Dr Susan Tawia
Dr Susan Tawia holds a PhD in Reproductive Physiology, a Diploma in Breastfeeding Management and a Diploma in Education and, before joining the Australian Breastfeeding Association, worked as a research scientist and science teacher. In 2008, Susan was appointed a Scientific Information Officer with ABA, and in that role she provided up-to-date scientific information to breastfeeding mothers, ABA counsellors and community educators, health professionals and other stakeholders. Susan also writes review articles for ABA’s peer-reviewed journal, Breastfeeding Review. In 2013, Susan was appointed the ABA Manager of Breastfeeding Information and Research and while continuing to write articles and ensuring that ABA provides evidence-based information, she has also been identifying research opportunities within ABA and promoting research collaborations between ABA and university-based researchers.
Professor Paula Meier
Professor Paula Meier, is Director for Clinical Research and Lactation in the Neonatal Intensive Care Unit, a Professor of Women, Children and Family Nursing and a Professor of Pediatrics at Rush University Medical Center. Dr. Meier has spent her professional career in the specialty of human milk feeding, breastfeeding, and lactation for the NICU infant and mother. Dr. Meier has conducted numerous externally funded research grants and demonstration projects, and has published widely in peer-reviewed and consumer-focused journals. In 1996, she founded the Rush Mothers’ Milk Club, a program of evidence-based practice, education and research for NICU infants and their families.

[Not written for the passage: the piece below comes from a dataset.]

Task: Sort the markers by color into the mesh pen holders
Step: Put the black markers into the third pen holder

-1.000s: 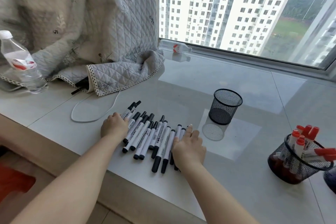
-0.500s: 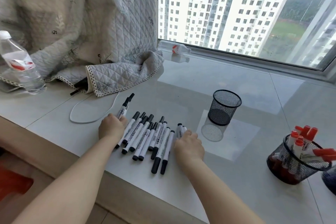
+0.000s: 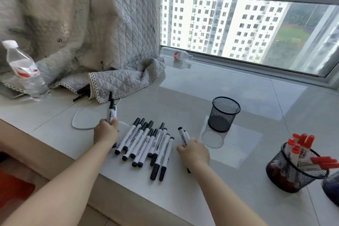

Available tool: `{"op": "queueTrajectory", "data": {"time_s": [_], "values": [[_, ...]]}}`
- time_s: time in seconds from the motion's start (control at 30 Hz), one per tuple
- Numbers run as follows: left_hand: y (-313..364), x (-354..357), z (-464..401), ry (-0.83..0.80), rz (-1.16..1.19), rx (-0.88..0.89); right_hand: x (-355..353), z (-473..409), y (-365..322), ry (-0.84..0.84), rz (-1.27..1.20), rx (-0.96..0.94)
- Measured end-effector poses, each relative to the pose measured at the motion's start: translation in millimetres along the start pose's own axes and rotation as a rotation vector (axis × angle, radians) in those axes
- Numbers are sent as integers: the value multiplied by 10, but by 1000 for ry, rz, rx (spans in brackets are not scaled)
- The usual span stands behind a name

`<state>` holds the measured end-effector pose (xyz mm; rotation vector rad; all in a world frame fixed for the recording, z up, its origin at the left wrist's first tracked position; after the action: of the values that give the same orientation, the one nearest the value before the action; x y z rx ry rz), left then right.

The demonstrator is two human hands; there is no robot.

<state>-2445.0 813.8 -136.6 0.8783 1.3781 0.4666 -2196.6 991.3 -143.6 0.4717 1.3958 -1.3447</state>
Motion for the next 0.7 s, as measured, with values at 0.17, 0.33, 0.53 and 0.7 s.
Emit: {"op": "queueTrajectory", "data": {"time_s": [0.17,0.33,0.53,0.7], "values": [[302,-20,72,35,112,113,-125,-85,156,-104,-307,64],[980,254,285,-30,206,277,-520,-232,262,-123,-535,76],[1641,807,648,-186,241,376,-1474,-481,158,224,-721,-87],[1909,1119,851,-262,261,387,-1985,-721,209,458,-964,-102]]}}
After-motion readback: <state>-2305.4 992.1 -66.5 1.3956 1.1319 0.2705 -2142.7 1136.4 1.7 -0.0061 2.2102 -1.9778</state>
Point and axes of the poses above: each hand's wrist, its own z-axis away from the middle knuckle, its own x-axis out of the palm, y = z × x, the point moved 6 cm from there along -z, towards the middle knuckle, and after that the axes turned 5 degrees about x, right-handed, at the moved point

She serves on the Health Advisory Board for La Leche League International, and serves as the President of the International Society for Research in Human Milk and Lactation.
Nancy Williams
Nancy Williams has been providing help for breastfeeding families for almost 40 years. She served as a La Leche League Leader for over 35 years and has been IBCLC since 1986. She is a certified childbirth educator and has taught privately, for hospitals and for a physician. Nancy has also been a Marriage and Family Therapist for 20 years with a private practice and teaches in the Psychology Department of Brandman University, specializing in Human Development. Her professional passion has been to promote the blending of perinatal knowledge with psychology towards healthy beginnings not only in the life of a baby, but also in creating an optimal foundation for new families. She is the lead author of "The Stone Age Baby in a Techno Society" and was recently featured in the documentary film, "The Milky Way".
Renée Flacking
Renée Flacking is the director for the research centre Reproductive, Infant and Child Health (RICH) at the School of Health and Welfare, Dalarna University, Sweden. She is also a Visiting Professor at the Maternal and Infant Nutrition and Nurture Unit (MAINN), University of Central Lancashire, UK. Renée has a background as a Paediatric Nurse, having worked in a Neonatal Intensive Care Unit for more than 10 years. Renée’s main research interest is in the area of parenting and feeding in families with preterm infants focusing on emotional, relational and socio-cultural influences.
Kelly Dombroski
Kelly Dombroski is a human geographer specialising in economic, development and feminist geographies. Her fieldwork is primarily ethnographic, and takes place in Australia, New Zealand, and the western parts of China. Her research gathers around the themes of everyday life and social change. She is passionate about rethinking the ways that we live with the earth, in light of resource depletion, climate change and unequal (for humans and non-humans) access to the necessities and pleasures of life on earth. Kelly believes human geographers are ideally situated, at the nexus of 'nature' and 'society', to theorise and enact the social change required to turn around the environmental degradation our scientist colleagues have documented. Kelly is a member of the Community Economies Collective, a group of scholars drawing on the work of J.K. Gibson-Graham to rethink the economy alongside all the everyday work we do to support life.
Dr Shoo Lee
Dr Shoo Lee is a neonatologist and health economist. He is the Scientific Director of the Institute of Human Development, Child and Youth Health at the Canadian Institutes of Health Research; Professor of Paediatrics, Obstetrics & Gynaecology, and Public Health at the University of Toronto; and Paediatrician-in-Chief and Director of the Maternal-Infant Care (MICare) Research Centre at Mount Sinai Hospital. He founded the Canadian Neonatal NetworkTM, and is the Director of the Canadian Institutes of Health Research Team in Maternal-Infant Care. His research focuses on improving quality of care, patient outcomes and health care services delivery. He has received many awards for his work, including the Knowledge Translation Award from the Canadian Institutes of Health Research, the Aventis Pasteur Research Award and the Distinguished Neonatologist Award from the Canadian Paediatric Society, the Premier Member of Honour Award from the Sociedad Iberoamericana de Neonatologia, and the Magnolia Award from the Shanghai government.